> **GOAL OF THE EXERCISE**
All lines below are to be transcribed exactly.

# # # # #

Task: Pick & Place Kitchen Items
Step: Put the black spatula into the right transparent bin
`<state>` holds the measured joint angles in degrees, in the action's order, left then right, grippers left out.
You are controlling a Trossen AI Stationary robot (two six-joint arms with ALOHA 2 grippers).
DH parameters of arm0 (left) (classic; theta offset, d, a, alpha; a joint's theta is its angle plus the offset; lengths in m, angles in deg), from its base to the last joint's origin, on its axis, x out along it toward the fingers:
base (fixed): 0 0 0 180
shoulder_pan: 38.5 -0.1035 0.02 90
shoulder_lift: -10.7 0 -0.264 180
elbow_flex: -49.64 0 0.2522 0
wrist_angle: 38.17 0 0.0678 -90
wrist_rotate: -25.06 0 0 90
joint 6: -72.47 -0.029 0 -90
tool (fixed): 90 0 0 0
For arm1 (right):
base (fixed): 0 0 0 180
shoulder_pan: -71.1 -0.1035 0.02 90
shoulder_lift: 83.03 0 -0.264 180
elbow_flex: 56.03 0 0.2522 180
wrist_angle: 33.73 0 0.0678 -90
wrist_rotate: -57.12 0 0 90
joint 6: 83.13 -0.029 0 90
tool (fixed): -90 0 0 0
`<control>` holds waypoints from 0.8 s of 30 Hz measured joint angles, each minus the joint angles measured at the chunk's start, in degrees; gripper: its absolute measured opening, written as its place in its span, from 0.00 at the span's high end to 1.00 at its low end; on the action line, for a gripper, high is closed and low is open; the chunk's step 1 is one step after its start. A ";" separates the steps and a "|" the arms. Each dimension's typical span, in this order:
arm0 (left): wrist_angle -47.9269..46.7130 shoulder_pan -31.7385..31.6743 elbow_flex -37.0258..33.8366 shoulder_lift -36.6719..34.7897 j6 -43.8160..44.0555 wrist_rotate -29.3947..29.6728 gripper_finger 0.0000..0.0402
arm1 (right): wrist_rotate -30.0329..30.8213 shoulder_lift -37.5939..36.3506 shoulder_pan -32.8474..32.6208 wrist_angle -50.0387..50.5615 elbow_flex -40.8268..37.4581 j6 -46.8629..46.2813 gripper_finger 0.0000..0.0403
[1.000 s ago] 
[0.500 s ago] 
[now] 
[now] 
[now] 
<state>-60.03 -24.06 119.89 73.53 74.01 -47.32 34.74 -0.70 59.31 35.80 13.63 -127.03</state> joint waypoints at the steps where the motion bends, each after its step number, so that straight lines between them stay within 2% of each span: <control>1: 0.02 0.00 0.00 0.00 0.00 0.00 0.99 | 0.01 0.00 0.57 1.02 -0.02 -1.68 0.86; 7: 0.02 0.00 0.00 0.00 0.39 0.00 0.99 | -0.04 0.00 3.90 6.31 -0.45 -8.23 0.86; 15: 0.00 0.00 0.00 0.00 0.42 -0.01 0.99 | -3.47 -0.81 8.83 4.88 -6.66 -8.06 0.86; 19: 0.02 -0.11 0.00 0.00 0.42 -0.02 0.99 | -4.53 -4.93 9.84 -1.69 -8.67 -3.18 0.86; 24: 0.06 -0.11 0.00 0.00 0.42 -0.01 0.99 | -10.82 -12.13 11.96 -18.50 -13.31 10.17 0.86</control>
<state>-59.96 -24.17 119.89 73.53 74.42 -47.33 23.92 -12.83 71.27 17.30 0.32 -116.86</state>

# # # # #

> **WRITTEN SOLUTION**
Task: Pick & Place Kitchen Items
Step: Put the black spatula into the right transparent bin
`<state>` holds the measured joint angles in degrees, in the action's order, left then right, grippers left out.
You are controlling a Trossen AI Stationary robot (two six-joint arms with ALOHA 2 grippers).
DH parameters of arm0 (left) (classic; theta offset, d, a, alpha; a joint's theta is its angle plus the offset; lengths in m, angles in deg), from its base to the last joint's origin, on its axis, x out along it toward the fingers:
base (fixed): 0 0 0 180
shoulder_pan: 38.5 -0.1035 0.02 90
shoulder_lift: -10.7 0 -0.264 180
elbow_flex: -49.64 0 0.2522 0
wrist_angle: 38.17 0 0.0678 -90
wrist_rotate: -25.06 0 0 90
joint 6: -72.47 -0.029 0 -90
tool (fixed): 90 0 0 0
For arm1 (right):
base (fixed): 0 0 0 180
shoulder_pan: -71.1 -0.1035 0.02 90
shoulder_lift: 83.03 0 -0.264 180
elbow_flex: 56.03 0 0.2522 180
wrist_angle: 33.73 0 0.0678 -90
wrist_rotate: -57.12 0 0 90
joint 6: 83.13 -0.029 0 90
tool (fixed): -90 0 0 0
`<control>` holds waypoints from 0.8 s of 30 Hz measured joint angles, each minus the joint angles measured at the chunk's start, in degrees; gripper: its absolute measured opening, written as its place in its span, from 0.00 at the span's high end to 1.00 at its low end; on the action line, for a gripper, high is closed and low is open; the chunk's step 1 is one step after its start. A ";" separates the steps and a "|" the arms. Each dimension's typical span, in this order:
arm0 (left): wrist_angle -47.9269..46.7130 shoulder_pan -31.7385..31.6743 elbow_flex -37.0258..33.8366 shoulder_lift -36.6719..34.7897 j6 -43.8160..44.0555 wrist_rotate -29.3947..29.6728 gripper_finger 0.0000..0.0402
arm1 (right): wrist_rotate -30.0329..30.8213 shoulder_lift -37.5939..36.3506 shoulder_pan -32.8474..32.6208 wrist_angle -50.0387..50.5615 elbow_flex -40.8268..37.4581 j6 -46.8629..46.2813 gripper_finger 0.0000..0.0403
[1.000 s ago] 
[0.500 s ago] 
[now] 
[now] 
[now] 
<state>-60.03 -24.06 119.89 73.53 74.01 -47.32 34.74 -0.70 59.31 35.80 13.63 -127.03</state> joint waypoints at the steps where the motion bends, each after its step number, so that straight lines between them stay within 2% of each span: <control>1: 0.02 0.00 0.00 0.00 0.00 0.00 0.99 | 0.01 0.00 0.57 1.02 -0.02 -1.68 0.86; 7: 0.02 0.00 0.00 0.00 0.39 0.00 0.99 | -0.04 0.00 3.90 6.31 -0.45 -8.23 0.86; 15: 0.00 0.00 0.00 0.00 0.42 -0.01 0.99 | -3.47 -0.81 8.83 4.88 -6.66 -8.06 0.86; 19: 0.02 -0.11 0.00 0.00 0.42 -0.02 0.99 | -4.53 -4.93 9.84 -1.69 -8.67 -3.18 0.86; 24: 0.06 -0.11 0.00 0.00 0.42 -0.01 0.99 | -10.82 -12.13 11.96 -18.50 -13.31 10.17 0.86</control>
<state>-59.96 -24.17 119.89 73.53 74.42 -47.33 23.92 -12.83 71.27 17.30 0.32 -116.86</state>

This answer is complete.